Woher kommt Intelligenz in künstlichen oder natürlichen Systemen? Diese Arbeit zeigt, dass Intelligenz nicht aus der Komplexität biologischer Strukturen oder der Größe künstlicher Modelle entsteht, sondern aus einer arithmetisch notwendigen Architektur der Signalverarbeitung. Ein intelligentes System benötigt lediglich vier Elemente: eine lineare Projektion, eine lineare Rekonstruktion durch die Transponierte, eine Nichtlinearität und eine rekursive Verschaltung. Diese Minimalarchitektur erzeugt zwangsläufig Signalvervollständigung, also die Ergänzung fehlender oder verrauschter Signale. Dadurch entstehen interne Modelle, kategoriale Zustände und ein zyklischer Wechsel zwischen Elementar- und Komplexformen — der dynamische Kern des Denkens.

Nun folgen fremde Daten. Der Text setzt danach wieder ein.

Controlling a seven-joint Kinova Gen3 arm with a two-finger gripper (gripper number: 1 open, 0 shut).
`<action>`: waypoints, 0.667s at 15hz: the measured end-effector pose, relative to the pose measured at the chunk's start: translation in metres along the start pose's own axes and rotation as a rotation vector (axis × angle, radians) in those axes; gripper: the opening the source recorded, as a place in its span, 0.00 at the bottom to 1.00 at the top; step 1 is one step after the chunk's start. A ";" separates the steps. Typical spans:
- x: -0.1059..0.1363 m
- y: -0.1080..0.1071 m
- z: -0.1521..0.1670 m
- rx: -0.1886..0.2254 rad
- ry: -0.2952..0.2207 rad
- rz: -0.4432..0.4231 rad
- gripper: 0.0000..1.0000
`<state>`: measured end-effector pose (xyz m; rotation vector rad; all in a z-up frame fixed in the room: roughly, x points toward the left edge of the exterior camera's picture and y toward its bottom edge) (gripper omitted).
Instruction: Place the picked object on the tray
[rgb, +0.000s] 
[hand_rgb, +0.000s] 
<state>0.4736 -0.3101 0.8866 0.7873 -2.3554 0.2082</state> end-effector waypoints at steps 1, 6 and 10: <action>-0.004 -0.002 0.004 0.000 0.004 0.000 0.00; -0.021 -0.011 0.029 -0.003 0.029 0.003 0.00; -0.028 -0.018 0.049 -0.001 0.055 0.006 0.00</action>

Moderne KI‑Architekturen wie Transformer und State Space Models erweitern diese Struktur lediglich um eine dritte lineare Abbildung zur Mustererkennung, folgen aber demselben Prinzip. Die Theorie erklärt damit gleichermaßen die Funktionsweise natürlicher Gehirne und künstlicher Systeme und zeigt: Intelligenz ist eine unvermeidliche Eigenschaft rekursiver, signalvervollständigender Systeme.